Тогда в небольшой его комнатке на Варшавке (она же – мастерская) время от времени собирались разных калибров компании – в основном художники, работяги, пьяные соседи по лестничной площадке да филологические и прочие девы, которых я время от времени приводил полюбоваться на шедевры безумного маэстро. То, что маэстро был безумен, предполагала устная легенда о нем, хотя никто никогда не принимал ее слишком всерьез, как перестает со временем приниматься всерьез безумие рыцаря из Ламанчи, становясь неким способом «остранения» действительности. Тому, кто проявлял осмысленность в суждениях и хвалил его работы, Зуев в конце вечера выпаливал: бери! Так разошлись по разным рукам десятки его магических, завораживающих и мерцающих полотен из той серии, которая раз и навсегда подтвердила его гений – я имею в виду те его работы середины и конца семидесятых, на которых он словно вырвался раз и навсегда в непостижимые просторы любви, игры и становления, заверив и осуществив свой вклад в возрастание мира при помощи красоты, вибрирующей в художнике и разрывающей его на части. Отсеченная ушная раковина Ван-Гога и отслоившаяся сетчатка Александра – для меня явления одного порядка.

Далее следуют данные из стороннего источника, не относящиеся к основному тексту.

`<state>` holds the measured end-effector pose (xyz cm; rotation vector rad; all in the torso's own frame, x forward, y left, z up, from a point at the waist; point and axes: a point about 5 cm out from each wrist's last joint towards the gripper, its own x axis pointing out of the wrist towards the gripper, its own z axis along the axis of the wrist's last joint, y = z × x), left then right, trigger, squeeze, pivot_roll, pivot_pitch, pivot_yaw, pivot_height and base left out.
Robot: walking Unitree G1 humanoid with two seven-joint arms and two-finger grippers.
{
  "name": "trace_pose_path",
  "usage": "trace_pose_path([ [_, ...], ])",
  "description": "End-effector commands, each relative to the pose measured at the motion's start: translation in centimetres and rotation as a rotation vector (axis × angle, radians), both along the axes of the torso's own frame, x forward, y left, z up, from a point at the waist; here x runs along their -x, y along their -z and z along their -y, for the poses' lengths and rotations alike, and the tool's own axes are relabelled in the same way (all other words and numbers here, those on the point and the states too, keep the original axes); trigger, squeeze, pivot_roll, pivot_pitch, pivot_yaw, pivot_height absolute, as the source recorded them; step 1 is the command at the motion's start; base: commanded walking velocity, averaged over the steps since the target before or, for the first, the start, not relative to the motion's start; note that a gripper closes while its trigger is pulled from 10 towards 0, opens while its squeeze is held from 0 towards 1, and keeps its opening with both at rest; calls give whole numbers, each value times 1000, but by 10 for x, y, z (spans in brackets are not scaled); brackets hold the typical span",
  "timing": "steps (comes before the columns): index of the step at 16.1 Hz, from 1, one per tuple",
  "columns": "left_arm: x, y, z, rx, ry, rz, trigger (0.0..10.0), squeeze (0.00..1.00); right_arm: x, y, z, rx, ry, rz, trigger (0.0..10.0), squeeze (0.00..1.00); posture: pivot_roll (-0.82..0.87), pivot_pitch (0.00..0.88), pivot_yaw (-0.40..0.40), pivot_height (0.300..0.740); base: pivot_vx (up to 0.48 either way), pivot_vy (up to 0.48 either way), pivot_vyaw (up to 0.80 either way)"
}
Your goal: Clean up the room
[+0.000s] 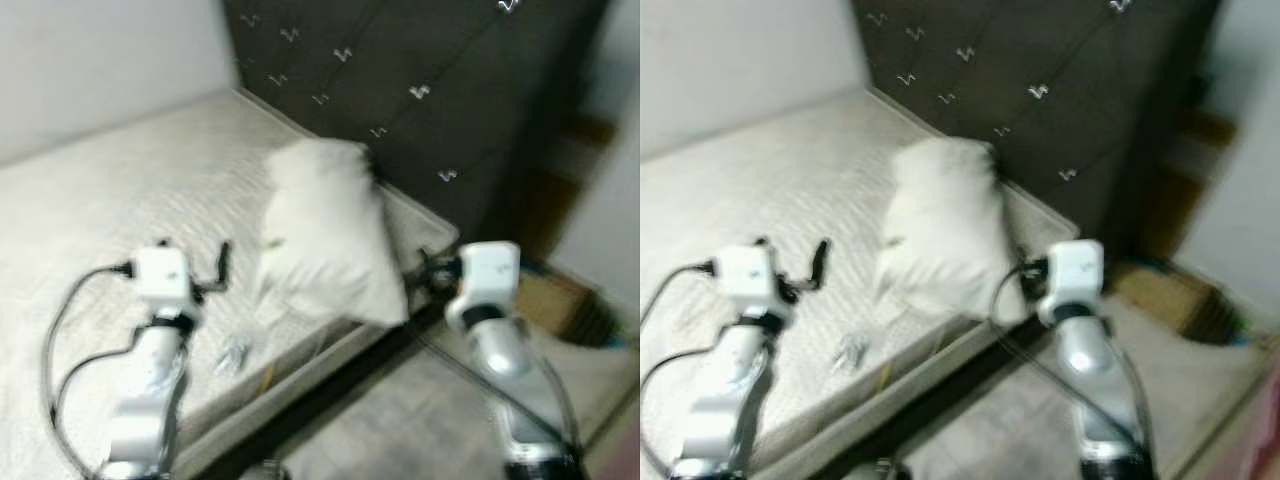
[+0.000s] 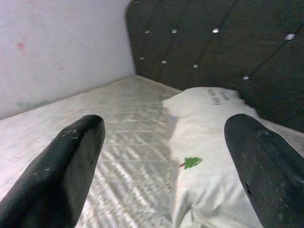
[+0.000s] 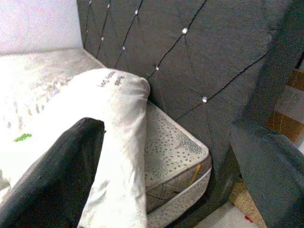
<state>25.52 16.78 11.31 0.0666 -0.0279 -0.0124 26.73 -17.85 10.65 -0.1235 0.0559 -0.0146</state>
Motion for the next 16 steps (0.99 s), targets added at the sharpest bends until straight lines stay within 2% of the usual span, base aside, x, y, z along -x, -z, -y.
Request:
trace_pose_path([
  [1,0,-2,-11,-25,-49,2,10000,0,-2,-3,-6,-15,-17,13,10000,0,-65,0,27,740,0,0,800],
  [11,0,2,-7,42,-20,-19,10000,0,-3,-4,-3,-22,-3,18,10000,0,-63,0,19,740,0,0,776],
  [14,0,1,-4,78,6,-10,10000,0,-2,-4,-3,-27,1,21,10000,0,-65,0,19,740,0,0,163],
  [16,1,0,-3,83,16,-8,10000,0,-2,-4,-2,-34,14,24,10000,0,-68,0,21,740,278,0,0],
])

Меня поражало огромное количество его «портретов» Иисуса Христа. «Я всю жизнь его рисую, сказал Саша, - сколько себя помню». – «Зачем?» (Этот нелепый вопрос задал, естественно, автор этих строк) – «Если я буду писать его все время, то однажды я попаду - изображу то самое лицо».
Меня захватывало это детство. Потому что суть всех молитв, прорывов, парений и проломов любого художника и нехудожника, собственно, сводится к этой простой фразе, простому желанию, дозированному разной степенью активности и вовлеченности в это событие: увидеть то самое лицо. И если его пока нет в мире, а ты художник, то суть твоя сводится к тому, чтобы изобразить его для мира. Думаю, что этот стимул в некоторых разночтениях и при участии различных шифровальных сеток дал миру Дон Жуана, Баха, Сервантеса и всю цыганщину мира, которая становилась блатной или великой в зависимости от нацеленности траектории путешественника именно на это лицо, Лик, знакомый с детства и кажется, что больше никогда не достижимый, и все же вечно манящий, как об этом говорит последний хор Фауста. С некоторых пор приходишь к убеждению, что «реальность», «материя», «жизнь» - это тот пластилин, из которого можно вылепит все, что угодно – от «феррари» до того самого лица, которое ты искал всю жизнь и в свете которого все остальное выглядит как пестрая кучка мусора. Все дело в выборе. И еще в том, насколько сильна твоя золотая седьмая жила, которая одна и держит твой самонадламывающийся порыв, увлекающий всю твою жизнь к недостижимости. Держит там, где не держит уже никто и ничто.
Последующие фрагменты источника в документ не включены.